In such a scenario, if you were worried that the software was modified, you could flash the ROM with the OEMs software.

[emcrazyone]

not if the modified code also modified the boot loader.

[Crespyl]

> I knew because I could see them that they weren't inherently dangerous. Software doesn't have the same analogy in this space.

This has a lot more to do with manufacturers unethical approach to closed and obfuscated opaque software than any inherent problem or limitation of the field.

You were able to recognize the problems or lack thereof for your car because a) you could actually see it, and b) you have more than passing familiarity with how cars work.

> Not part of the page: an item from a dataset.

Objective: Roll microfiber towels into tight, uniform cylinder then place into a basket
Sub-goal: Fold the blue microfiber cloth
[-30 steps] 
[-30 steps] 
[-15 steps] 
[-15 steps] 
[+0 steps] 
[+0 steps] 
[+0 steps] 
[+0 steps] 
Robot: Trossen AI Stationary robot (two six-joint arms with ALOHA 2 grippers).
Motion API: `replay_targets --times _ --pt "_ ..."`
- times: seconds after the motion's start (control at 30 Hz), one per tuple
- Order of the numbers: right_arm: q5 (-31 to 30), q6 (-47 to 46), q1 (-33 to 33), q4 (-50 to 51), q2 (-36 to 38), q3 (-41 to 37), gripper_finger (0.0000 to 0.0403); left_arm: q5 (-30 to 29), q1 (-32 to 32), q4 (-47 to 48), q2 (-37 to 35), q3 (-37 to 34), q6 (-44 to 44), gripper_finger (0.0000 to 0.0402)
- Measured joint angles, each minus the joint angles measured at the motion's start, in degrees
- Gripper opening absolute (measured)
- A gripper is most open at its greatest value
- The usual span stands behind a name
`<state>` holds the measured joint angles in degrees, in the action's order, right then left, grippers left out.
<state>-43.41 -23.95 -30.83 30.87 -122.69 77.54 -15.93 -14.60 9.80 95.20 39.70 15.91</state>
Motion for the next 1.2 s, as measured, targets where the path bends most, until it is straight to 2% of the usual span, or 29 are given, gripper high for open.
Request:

There's no reason both of those can't be true for the vehicle firmware as well.

[emcrazyone]

perhaps, but if you sold the equipment without telling the new owner they were running your code and they got hurt or killed, as I said above, companies don't want tie up their resources fighting these claims or dealing with it in the first place.

[grkvlt]

there is the doctrine of an 'attractive nuisance' [0] though, which gives precedent for making owners liable for damages caused to third parties by some dangerous object they did not sufficiently prevent access to... that easily hackable by the user marketing checkbox, combined with a sharp and pointy heavy agricultural spinning tool of death might count?

0. https://en.wikipedia.org/wiki/Attractive_nuisance_doctrine

[cortesoft]

That seems to apply to children.... I mean you should add some safeguards, to prevent the code from being modified by children messing around, but I dont think this would apply to an adult farmer trying to modify his tractor.